Unisys people have accepted this fate. IBM people have not. Because they are morons.

From a purely subjective level, you know a platform is dead when the information stupidhighway is saturated with articles written by people who insist that it is not dead. Oh, it's so MODERN now, they breathlessly chant to anyone who is willing to listen (which is nobody, so they then move on to bothering people who don't want to hear about it). It has files and pipes and internet and cloud and rainbows and unicorns and all sorts of modern wonders!

This is very true with regard to AIX (sorry, "IBM p") which is so dead that IBM has sacked all of their AIX developers in the United States and moved support-and-maintenance to an offshore sweatshop. But it's *extremely* true with regard to System/38, which eventually got renamed to "AS/400" and is now known as "IBM i" and runs on the same hardware as AIX, using the same CPU that Apple abandoned two generations ago.

There's a litmus test. Simply ask yourself, "Would I build a brand new (greenfield) workload on this platform?" And I'm not talking about some bank or insurance company that has a bunch of old AS/400 stuff already running and just needs to add one more task. If you're opening a new organization with a new IT department and all new software, are you going to build them on "IBM p" or "IBM i"? No, you would get fired for that, and you would deserve it.

Anything from IBM is, without question, a legacy platform. You might be supporting existing workloads for a few more decades, but as a go-forward play it's dead. It's technical debt. Call it what it is, and stop trying to pretend otherwise. You sound like an idiot.

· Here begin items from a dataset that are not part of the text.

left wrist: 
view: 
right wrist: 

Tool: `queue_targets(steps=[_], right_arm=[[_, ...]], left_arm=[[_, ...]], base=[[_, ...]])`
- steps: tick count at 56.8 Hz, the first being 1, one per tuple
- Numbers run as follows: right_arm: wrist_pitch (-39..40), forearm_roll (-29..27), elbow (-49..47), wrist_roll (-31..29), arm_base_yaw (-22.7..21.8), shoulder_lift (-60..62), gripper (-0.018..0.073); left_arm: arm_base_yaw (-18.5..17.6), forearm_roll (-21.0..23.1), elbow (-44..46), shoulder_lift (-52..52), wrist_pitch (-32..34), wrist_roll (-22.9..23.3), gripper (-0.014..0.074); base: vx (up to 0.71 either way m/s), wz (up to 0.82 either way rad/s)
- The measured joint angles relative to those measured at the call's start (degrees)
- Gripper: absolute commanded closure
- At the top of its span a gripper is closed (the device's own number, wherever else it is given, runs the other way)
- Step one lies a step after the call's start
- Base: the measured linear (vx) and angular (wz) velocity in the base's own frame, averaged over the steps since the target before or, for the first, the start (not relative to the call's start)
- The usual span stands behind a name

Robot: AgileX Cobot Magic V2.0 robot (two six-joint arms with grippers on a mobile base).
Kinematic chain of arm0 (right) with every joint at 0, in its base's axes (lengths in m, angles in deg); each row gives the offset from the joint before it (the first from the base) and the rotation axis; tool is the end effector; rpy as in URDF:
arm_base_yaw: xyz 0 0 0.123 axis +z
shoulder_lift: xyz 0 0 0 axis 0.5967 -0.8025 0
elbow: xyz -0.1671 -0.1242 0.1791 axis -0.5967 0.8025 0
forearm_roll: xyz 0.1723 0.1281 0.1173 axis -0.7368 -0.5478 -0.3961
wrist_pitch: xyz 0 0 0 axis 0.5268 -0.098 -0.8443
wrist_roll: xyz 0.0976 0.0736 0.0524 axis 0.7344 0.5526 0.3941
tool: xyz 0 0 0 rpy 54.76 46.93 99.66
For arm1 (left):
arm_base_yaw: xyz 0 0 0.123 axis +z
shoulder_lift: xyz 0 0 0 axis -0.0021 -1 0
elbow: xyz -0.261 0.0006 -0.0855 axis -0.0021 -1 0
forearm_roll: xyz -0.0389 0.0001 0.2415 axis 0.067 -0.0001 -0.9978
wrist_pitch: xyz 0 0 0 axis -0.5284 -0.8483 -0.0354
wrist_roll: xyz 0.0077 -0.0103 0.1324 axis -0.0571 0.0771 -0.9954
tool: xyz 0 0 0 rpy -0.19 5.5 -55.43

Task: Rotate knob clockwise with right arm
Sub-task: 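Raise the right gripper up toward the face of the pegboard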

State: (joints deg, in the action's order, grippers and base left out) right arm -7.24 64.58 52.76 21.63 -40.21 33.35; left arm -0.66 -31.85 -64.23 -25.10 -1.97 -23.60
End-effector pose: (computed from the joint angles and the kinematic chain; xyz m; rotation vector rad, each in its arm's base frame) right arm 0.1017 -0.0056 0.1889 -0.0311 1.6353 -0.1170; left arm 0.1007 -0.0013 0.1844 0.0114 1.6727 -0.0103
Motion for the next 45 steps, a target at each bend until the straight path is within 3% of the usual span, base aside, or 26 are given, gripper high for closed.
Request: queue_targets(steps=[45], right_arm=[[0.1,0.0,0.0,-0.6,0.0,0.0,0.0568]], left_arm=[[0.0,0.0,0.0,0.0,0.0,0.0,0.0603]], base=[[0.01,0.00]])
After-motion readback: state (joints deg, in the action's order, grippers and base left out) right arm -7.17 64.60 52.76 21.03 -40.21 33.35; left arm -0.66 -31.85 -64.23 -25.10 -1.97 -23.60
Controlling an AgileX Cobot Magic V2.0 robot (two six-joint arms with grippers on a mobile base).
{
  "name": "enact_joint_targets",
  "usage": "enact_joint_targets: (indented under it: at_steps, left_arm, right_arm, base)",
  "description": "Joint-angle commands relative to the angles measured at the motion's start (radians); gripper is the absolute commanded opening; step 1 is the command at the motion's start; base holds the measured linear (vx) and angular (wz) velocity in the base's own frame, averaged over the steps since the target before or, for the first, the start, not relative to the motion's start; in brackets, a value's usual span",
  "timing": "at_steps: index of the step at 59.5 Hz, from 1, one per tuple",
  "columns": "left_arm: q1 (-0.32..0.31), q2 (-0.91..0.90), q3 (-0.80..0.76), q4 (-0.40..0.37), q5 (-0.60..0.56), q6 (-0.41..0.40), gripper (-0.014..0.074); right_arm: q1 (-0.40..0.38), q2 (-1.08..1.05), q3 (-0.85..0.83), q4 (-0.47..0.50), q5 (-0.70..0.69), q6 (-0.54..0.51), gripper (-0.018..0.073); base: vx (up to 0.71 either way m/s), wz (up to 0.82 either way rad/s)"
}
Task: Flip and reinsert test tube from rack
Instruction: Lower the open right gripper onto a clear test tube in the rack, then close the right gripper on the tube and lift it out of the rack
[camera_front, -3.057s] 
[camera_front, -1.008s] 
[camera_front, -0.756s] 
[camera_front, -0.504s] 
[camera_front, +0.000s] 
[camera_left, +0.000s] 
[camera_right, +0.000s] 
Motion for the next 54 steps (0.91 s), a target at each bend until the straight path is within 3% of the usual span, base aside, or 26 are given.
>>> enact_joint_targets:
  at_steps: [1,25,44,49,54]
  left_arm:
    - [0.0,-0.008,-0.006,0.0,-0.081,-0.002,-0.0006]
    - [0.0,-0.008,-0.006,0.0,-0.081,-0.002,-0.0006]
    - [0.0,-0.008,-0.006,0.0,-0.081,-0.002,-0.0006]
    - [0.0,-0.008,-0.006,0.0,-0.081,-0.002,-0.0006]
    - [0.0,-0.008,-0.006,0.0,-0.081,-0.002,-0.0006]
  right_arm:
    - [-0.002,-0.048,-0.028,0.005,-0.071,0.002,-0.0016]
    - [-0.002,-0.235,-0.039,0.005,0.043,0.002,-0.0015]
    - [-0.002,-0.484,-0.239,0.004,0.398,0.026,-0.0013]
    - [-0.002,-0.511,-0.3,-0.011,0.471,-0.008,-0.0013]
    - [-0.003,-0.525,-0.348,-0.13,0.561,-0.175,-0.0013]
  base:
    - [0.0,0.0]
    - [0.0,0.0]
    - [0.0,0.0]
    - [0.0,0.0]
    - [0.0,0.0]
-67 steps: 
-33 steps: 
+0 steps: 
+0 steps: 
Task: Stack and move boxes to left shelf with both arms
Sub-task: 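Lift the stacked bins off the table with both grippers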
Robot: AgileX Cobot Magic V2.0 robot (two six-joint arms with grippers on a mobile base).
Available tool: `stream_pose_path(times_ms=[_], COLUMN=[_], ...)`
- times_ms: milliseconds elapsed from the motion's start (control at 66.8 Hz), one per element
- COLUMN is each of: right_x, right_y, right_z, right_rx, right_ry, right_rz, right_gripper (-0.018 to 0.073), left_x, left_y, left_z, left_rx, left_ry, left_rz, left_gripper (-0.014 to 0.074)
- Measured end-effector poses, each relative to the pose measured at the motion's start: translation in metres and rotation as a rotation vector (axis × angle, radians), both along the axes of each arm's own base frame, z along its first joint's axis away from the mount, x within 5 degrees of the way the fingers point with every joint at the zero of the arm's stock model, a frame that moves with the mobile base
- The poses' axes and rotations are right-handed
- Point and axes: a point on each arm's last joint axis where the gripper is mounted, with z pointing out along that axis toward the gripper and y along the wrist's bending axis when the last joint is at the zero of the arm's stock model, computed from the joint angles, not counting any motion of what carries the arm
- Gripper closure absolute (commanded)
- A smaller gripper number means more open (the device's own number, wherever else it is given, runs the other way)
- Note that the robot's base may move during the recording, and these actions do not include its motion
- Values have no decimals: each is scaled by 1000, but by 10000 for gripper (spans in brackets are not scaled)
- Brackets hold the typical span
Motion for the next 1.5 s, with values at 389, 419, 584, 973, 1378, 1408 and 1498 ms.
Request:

Posted by IGnatius T Foobar on Mon Apr 17 2023 00:10:33 EDT
7 comments | permalink
papa  says:  Mon Apr 17 2023 00:26:51 EDT
I agree, but I don't get why you're so angry. To me, exploring IBM systems is fun retro-computing, even if the systems are still being produced and sold, just like a PDP-10 simulator.

IGnatius T Foobar  says:  Mon Apr 17 2023 09:46:04 EDT
I get that a lot. I'm not angry, it's just my style. You're right; it *is* retro-computing, and that's a fun thing to explore all by itself. What I find inane is people claiming that obsolete platforms have a bright and brilliant future just because there is enough legacy workload out there for the company to keep supporting them.

You're at a startup. You're in charge of putting together a new software stack. Are you going to buy IBM POWER systems (or request them from a hosting or cloud provider) and write everything in RPG? Of course not.

LoanShark  says:  Mon Apr 17 2023 11:59:49 EDT

if I'm not mistaken, the Visa/Mastercard motherships still run on crazy IBM mainframe setups due to massive I/O bandwidth considerations (?)

papa  says:  Mon Apr 17 2023 18:07:33 EDT
There is a long history of people saying, "We see this new tech, but the old tech we've invested in will remain relevant in the future for reasons," and being proven wrong every time. IBM is a prime example. I think it's a variation on the sunk cost fallacy.

IGnatius T Foobar  says:  Mon Apr 17 2023 19:39:09 EDT
if I'm not mistaken, the Visa/Mastercard motherships still run on
crazy IBM mainframe setups due to massive I/O bandwidth considerations

I believe you are correct. I deliberately left out the IBM mainframes (or "Z" as they now call it) because it seems like a special case ... one that I'm not sure how to address or even what to think about it. Mainframes have freaking *massive* channel bandwidth. And for that kind of workload, I could actually see someone buying a mainframe for a greenfield deployment.

papa  says:  Mon Apr 17 2023 20:50:49 EDT
Mainframes are a good solution for a small and diminishing niche of applications. I haven't worked with AS400/IBMi much over my career. While there may be a similar small niche of applications it's still a good fit for, I think it's biggest charm is backward compatibility. I know of companies that are running applications that were programmed almost 40 years ago and have decided that the cost of IBM's equipment is less than the cost of porting/reprogramming the application.

IGnatius T Foobar  says:  Sat May 20 2023 13:11:48 EDT
That much is true. A program written in COBOL with DB2 decades ago will still run on a Z today. And the DB2 data can be accessed by front end web applications.